Il Papa ricorda che la crisi è globale e, quindi, solo un pensiero aperto può affrontare la situazione e comprendere dove stia andando il mondo e come affrontare i problemi. Inoltre, Bergoglio ha ricordato come sia necessario far conoscere ai cattolici come Dio sia a lavoro anche fuori dai confini della Chiesa, in ogni autentica “civiltà”, con il “soffio dello Spirito”.

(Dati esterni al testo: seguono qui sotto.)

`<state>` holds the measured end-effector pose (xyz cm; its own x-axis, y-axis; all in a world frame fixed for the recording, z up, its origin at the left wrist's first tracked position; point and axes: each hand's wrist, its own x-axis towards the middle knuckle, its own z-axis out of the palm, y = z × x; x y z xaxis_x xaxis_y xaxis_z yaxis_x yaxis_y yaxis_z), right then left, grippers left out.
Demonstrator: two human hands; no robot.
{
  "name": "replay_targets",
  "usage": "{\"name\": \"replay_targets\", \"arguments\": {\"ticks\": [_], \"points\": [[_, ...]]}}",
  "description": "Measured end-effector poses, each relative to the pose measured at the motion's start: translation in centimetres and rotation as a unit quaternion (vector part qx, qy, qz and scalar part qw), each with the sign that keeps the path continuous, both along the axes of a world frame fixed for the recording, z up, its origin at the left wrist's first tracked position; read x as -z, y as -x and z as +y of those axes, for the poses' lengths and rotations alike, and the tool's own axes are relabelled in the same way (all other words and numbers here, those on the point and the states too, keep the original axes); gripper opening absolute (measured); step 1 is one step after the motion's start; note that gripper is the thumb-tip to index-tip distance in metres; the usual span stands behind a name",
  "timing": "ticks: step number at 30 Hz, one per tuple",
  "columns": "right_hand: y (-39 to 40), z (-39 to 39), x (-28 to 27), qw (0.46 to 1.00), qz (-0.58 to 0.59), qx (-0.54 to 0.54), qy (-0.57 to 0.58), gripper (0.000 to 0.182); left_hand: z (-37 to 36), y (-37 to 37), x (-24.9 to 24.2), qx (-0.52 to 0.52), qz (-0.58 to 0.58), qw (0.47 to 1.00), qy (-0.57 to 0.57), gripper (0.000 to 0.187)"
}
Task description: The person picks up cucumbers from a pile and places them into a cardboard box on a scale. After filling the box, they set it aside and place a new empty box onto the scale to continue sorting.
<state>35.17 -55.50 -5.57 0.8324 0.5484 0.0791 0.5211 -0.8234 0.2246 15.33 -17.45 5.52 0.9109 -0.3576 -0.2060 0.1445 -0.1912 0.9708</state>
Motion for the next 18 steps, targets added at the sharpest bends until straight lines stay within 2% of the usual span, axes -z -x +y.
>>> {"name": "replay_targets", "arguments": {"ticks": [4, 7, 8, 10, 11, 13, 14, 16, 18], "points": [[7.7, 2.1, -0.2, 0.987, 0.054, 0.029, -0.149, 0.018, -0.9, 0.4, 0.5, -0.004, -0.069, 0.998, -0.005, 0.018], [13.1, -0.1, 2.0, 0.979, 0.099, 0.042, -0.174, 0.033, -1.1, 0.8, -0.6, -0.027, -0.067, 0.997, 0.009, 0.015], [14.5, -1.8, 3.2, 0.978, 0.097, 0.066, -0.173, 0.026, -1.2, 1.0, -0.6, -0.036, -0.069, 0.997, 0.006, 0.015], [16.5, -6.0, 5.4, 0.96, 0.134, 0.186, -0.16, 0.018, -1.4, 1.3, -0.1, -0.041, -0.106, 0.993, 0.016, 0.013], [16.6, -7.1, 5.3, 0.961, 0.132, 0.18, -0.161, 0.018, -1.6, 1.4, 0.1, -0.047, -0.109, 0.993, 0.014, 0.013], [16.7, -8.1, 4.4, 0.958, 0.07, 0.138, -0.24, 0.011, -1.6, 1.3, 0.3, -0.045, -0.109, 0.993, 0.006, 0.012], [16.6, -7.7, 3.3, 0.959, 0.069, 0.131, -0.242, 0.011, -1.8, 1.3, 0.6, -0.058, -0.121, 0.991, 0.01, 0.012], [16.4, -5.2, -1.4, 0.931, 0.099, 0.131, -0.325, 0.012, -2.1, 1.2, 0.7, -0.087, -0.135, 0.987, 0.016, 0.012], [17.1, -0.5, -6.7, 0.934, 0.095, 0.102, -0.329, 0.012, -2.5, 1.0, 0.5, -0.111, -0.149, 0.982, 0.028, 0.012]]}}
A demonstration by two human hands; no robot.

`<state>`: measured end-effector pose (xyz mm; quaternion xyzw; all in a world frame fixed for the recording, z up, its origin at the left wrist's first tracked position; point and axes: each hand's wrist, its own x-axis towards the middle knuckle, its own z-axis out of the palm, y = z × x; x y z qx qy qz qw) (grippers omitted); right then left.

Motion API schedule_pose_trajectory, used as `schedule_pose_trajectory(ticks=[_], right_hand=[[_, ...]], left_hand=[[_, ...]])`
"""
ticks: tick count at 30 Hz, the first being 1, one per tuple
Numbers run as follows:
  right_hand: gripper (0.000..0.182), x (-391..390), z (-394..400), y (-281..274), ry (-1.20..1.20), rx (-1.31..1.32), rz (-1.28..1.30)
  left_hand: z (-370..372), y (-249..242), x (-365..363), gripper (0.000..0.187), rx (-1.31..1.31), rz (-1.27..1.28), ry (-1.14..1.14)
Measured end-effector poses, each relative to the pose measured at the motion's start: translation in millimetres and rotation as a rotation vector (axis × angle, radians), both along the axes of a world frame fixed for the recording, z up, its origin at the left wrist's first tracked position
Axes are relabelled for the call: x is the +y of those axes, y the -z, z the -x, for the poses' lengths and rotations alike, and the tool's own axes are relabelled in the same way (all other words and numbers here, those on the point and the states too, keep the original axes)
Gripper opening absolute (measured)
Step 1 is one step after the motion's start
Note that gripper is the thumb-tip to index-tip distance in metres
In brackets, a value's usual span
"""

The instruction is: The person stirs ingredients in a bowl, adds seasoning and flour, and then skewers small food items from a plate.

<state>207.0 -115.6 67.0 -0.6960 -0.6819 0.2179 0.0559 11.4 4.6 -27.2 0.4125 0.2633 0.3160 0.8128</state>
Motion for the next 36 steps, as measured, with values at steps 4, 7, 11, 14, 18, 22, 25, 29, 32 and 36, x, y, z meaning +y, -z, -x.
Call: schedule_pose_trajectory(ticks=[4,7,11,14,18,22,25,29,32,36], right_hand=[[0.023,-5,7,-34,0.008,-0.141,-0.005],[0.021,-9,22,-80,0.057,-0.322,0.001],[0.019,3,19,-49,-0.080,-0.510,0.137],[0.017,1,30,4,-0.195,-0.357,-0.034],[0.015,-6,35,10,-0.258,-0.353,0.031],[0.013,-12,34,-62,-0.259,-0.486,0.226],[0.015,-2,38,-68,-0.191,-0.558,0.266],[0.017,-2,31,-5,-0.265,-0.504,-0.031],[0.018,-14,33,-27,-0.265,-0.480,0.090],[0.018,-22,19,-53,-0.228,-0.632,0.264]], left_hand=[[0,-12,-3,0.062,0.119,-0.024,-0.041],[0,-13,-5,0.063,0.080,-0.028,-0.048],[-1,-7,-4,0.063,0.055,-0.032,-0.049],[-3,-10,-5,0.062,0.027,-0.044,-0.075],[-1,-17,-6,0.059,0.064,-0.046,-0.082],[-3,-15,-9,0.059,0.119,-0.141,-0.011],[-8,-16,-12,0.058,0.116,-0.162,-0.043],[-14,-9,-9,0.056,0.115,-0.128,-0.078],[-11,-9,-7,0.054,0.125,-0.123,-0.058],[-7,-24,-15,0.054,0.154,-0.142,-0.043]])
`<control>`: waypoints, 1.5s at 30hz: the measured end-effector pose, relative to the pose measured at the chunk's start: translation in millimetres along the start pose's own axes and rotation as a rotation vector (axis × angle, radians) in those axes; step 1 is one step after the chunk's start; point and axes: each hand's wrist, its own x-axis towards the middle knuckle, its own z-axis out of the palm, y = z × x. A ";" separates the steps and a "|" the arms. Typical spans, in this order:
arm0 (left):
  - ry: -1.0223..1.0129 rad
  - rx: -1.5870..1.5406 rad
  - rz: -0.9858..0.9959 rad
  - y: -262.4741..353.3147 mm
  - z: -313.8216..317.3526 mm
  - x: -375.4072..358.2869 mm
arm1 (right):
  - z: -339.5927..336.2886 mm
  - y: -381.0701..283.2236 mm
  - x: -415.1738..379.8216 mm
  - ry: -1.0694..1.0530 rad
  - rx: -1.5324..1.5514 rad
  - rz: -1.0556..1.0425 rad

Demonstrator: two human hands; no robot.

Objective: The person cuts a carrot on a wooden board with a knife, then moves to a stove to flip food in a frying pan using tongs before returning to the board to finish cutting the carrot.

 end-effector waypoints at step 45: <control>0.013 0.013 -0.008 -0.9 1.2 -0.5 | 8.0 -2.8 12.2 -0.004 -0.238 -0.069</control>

Infine, l’“immaginazione”: «Questo nella Chiesa e nel mondo è il tempo del discernimento. Il discernimento si realizza sempre alla presenza del Signore, guardando i segni, ascoltando le cose che accadono, il sentire della gente che conosce la via umile della cocciutaggine quotidiana, e specialmente dei poveri. La sapienza del discernimento riscatta la necessaria ambiguità della vita. Ma bisogna penetrare l’ambiguità, bisogna entrarci, come ha fatto il Signore Gesù assumendo la nostra carne. Il pensiero rigido non è divino perché Gesù ha assunto la nostra carne che non è rigida se non nel momento della morte».

Queste sono le coordinate che il Papa affida non solo ai redattori della prestigiosa rivista ma a ogni comunicatore che voglia leggere i segni dei tempi che accompagnano questa nostra epoca.